**Your objective**:
Would you please restate the data exactly as it stands, apart from the pictures?
[Start of section]
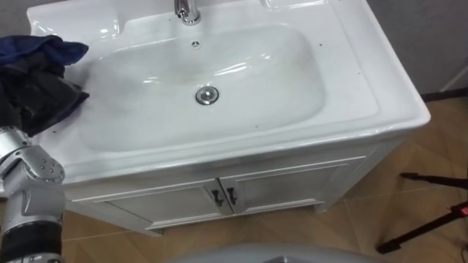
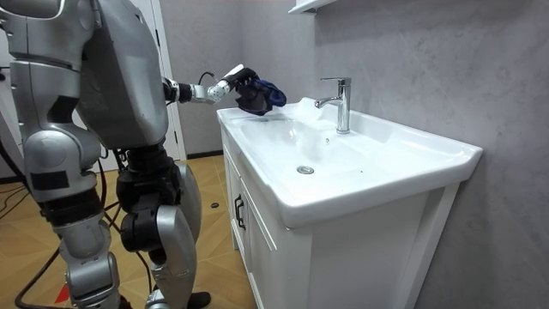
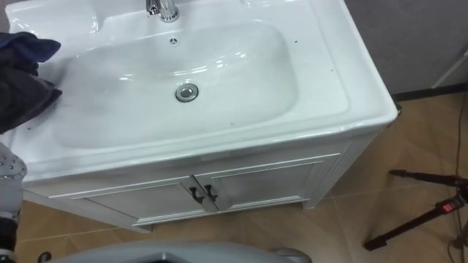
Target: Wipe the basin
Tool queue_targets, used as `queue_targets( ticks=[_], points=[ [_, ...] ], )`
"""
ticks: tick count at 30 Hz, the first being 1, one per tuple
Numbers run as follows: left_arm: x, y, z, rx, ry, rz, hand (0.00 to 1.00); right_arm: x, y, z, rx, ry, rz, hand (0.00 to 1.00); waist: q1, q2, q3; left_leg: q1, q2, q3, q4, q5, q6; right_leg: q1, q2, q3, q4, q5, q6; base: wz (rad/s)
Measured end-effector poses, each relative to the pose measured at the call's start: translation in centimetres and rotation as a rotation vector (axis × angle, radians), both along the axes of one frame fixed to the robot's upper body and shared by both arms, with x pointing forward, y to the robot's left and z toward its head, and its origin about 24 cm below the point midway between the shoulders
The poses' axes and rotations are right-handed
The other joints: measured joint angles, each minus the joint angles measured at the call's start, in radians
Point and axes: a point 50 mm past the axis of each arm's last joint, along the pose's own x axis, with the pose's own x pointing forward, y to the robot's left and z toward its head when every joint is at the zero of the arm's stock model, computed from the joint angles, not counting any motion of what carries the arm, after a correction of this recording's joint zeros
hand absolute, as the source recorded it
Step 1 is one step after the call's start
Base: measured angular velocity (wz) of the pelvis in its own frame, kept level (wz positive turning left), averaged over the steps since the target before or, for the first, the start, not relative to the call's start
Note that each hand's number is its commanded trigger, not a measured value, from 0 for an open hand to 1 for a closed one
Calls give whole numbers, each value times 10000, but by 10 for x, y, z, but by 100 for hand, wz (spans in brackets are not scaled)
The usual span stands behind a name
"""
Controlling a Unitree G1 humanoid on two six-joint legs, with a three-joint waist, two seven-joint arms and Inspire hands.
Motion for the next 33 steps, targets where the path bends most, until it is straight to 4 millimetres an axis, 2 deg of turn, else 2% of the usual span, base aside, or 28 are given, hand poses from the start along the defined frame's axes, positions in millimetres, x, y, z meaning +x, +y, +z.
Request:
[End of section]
**Task output**:
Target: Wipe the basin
Tool queue_targets, used as `queue_targets( ticks=[_], points=[ [_, ...] ], )`
"""
ticks: tick count at 30 Hz, the first being 1, one per tuple
Numbers run as follows: left_arm: x, y, z, rx, ry, rz, hand (0.00 to 1.00); right_arm: x, y, z, rx, ry, rz, hand (0.00 to 1.00); waist: q1, q2, q3; left_leg: q1, q2, q3, q4, q5, q6; right_leg: q1, q2, q3, q4, q5, q6; base: wz (rad/s)
Measured end-effector poses, each relative to the pose measured at the call's start: translation in centimetres and rotation as a rotation vector (axis × angle, radians), both along the axes of one frame fixed to the robot's upper body and shared by both arms, with x pointing forward, y to the robot's left and z toward its head, and its origin about 24 cm below the point midway between the shoulders
The poses' axes and rotations are right-handed
The other joints: measured joint angles, each minus the joint angles measured at the call's start, in radians
Point and axes: a point 50 mm past the axis of each arm's last joint, along the pose's own x axis, with the pose's own x pointing forward, y to the robot's left and z toward its head when every joint is at the zero of the arm's stock model, computed from the joint angles, not counting any motion of what carries the arm, after a correction of this recording's joint zeros
hand absolute, as the source recorded it
Step 1 is one step after the call's start
Base: measured angular velocity (wz) of the pelvis in its own frame, kept level (wz positive turning left), averaged over the steps since the target before or, for the first, the start, not relative to the call's start
Note that each hand's number is its commanded trigger, not a measured value, from 0 for an open hand to 1 for a closed one
Calls give whole numbers, each value times 10000, but by 10 for x, y, z, but by 100 for hand, wz (spans in brackets are not scaled)
The usual span stands behind a name
"""
Controlling a Unitree G1 humanoid on two six-joint legs, with a three-joint waist, two seven-joint arms and Inspire hands.
Motion for the next 33 steps, targets where the path bends most, until it is straight to 4 millimetres an axis, 2 deg of turn, else 2% of the usual span, base aside, or 28 are given, hand poses from the start along the defined frame's axes, positions in millimetres, x, y, z meaning +x, +y, +z.
Request:

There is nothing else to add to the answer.